Trata‑se, adianta o INE, de uma queda de 3,2 pontos base face a janeiro e do 25.º mês consecutivo de redução desta taxa.
Esta trajetória descendente tem vindo a acentuar‑se desde fevereiro de 2024, quando a taxa se encontrava em 4,641%. A partir daí a evolução foi sustentada, com a taxa a descer para menos de 4% em janeiro de 2025 e a consolidar‑se agora nos 3,079% reportados para fevereiro de 2026.

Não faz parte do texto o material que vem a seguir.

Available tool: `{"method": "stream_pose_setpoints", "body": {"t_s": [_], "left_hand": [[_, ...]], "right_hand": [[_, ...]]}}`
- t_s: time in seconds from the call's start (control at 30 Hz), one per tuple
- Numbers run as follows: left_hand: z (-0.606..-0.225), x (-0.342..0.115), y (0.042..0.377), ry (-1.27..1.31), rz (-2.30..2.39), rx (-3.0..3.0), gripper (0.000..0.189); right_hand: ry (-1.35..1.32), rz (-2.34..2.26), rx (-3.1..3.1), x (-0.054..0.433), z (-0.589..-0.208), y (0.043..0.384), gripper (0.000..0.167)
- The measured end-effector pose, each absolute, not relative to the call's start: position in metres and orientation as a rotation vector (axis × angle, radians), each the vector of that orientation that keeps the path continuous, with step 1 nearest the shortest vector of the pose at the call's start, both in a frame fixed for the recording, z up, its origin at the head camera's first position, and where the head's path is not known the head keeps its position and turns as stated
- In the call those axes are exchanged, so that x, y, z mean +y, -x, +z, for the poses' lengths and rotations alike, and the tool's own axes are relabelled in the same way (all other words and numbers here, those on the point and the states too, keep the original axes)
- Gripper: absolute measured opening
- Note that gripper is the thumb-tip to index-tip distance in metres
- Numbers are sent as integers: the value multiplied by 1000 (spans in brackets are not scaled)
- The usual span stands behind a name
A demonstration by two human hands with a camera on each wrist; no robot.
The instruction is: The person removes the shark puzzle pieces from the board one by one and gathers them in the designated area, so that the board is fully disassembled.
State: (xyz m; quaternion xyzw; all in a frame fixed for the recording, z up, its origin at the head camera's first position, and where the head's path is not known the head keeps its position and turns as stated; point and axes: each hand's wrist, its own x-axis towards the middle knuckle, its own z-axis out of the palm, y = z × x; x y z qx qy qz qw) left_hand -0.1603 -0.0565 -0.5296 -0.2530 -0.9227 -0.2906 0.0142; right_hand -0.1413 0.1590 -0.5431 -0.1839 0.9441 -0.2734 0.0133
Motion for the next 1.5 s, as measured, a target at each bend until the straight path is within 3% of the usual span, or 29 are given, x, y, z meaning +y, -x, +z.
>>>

Por ramos de utilização, a taxa média em contratos de construção de habitação ficou em 3,026% em fevereiro, recuando 2,3 pontos base face a janeiro.
Nos créditos destinados à compra de habitação a taxa situou‑se em 3,077%, com uma descida de 3,1 pontos base, enquanto os contratos para reabilitação registaram 3,234%, o que corresponde a uma diminuição de 6,9 pontos base desde o início do ano.
Observando apenas os contratos celebrados nos últimos três meses, a taxa média global subiu ligeiramente de 2,847% em janeiro para 2,871% em fevereiro de 2026. O INE indica que, nesse conjunto, a prestação média se fixou em 397 euros — dois euros abaixo do mês anterior e três euros abaixo de fevereiro de 2025 — sendo que a componente relativa a juros representou 48,9% da prestação média.
Em paralelo, o valor médio da prestação dos contratos celebrados nos últimos três meses aumentou 19 euros, para 695 euros, correspondendo a uma subida homóloga de 11,7%. O capital médio em dívida para o universo dos créditos à habitação cresceu 500 euros, alcançando 76.494 euros, conclui o INE.